Exercise prompt:
Find the number of lines below in which the word "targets" appears, and write that number only.

Provided material:
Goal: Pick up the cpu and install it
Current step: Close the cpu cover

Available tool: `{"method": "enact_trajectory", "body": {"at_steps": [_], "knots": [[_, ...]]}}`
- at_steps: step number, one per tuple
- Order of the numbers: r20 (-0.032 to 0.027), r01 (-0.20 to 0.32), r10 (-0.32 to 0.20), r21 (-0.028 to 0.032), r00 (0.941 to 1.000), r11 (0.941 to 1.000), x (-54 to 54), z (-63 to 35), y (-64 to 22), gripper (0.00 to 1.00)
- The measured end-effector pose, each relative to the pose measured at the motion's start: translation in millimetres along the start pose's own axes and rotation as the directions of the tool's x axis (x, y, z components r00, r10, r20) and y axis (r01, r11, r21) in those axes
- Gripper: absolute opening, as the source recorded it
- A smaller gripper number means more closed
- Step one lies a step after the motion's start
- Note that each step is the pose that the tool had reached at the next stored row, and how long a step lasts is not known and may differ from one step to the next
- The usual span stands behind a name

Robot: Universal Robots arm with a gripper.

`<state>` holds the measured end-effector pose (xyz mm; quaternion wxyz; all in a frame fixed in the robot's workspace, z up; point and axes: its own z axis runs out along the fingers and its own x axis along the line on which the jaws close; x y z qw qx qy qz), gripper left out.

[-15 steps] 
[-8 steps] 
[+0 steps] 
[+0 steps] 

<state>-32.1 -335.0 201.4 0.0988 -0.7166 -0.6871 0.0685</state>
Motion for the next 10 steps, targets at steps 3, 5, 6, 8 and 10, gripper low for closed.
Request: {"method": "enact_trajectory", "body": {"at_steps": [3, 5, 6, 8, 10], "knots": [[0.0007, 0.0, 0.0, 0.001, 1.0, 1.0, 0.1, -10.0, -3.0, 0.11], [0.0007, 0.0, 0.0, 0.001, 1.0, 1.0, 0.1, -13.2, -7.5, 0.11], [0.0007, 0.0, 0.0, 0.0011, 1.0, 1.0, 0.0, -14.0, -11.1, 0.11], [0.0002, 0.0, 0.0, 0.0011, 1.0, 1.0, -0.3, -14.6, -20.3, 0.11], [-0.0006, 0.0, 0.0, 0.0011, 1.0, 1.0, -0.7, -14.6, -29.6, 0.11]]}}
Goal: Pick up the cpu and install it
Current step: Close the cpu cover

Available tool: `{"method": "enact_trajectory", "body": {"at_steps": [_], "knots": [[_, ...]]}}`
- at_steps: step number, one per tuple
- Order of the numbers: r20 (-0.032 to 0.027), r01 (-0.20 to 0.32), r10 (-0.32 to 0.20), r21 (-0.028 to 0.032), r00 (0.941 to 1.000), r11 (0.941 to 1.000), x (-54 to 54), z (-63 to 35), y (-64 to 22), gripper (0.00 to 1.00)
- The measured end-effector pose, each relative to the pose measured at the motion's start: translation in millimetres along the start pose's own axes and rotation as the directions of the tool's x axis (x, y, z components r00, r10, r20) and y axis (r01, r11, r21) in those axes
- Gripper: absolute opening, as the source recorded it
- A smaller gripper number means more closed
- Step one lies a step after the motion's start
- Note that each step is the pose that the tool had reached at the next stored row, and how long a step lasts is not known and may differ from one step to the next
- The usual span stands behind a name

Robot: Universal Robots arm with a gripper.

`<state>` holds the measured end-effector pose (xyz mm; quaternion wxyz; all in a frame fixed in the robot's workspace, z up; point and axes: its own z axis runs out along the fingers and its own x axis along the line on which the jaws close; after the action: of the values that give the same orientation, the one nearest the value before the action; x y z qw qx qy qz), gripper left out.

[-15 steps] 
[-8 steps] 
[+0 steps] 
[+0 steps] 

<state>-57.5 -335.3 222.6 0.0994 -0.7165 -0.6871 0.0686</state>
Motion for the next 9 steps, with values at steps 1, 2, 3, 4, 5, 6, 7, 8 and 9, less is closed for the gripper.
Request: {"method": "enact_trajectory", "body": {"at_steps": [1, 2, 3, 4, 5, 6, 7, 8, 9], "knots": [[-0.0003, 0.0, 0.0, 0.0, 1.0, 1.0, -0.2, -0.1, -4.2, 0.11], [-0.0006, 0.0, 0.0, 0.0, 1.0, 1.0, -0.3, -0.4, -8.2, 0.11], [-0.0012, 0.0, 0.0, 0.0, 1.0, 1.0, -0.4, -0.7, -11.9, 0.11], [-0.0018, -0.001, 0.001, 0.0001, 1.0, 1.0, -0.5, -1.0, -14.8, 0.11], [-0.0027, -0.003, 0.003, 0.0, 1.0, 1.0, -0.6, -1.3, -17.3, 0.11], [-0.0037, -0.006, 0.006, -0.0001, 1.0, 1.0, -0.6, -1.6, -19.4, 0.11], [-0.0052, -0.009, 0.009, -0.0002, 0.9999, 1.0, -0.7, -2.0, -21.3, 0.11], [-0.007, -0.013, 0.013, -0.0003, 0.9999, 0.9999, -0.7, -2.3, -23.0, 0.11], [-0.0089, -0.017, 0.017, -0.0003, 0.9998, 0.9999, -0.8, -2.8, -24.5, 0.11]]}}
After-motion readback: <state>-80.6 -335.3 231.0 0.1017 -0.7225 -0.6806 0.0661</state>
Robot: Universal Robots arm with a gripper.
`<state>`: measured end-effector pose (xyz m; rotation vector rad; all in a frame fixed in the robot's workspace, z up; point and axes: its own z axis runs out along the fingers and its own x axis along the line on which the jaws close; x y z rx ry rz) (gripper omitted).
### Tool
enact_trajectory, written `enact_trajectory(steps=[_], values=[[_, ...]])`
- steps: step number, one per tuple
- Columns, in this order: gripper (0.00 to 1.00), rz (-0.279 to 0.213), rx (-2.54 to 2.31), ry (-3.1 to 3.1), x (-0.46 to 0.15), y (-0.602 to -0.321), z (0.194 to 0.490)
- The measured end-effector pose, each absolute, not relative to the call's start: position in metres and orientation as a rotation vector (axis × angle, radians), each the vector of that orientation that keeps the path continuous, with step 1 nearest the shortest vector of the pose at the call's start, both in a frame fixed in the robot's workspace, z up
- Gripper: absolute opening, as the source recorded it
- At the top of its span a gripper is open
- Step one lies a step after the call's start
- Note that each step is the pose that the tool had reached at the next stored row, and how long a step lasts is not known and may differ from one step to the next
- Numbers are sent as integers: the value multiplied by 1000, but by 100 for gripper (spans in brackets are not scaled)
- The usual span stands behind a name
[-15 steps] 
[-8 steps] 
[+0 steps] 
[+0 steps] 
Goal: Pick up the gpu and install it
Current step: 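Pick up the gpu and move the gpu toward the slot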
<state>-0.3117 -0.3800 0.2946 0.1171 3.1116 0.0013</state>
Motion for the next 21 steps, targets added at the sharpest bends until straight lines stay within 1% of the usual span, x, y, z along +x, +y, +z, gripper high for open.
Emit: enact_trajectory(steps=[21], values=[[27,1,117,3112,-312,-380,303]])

Task solution:
2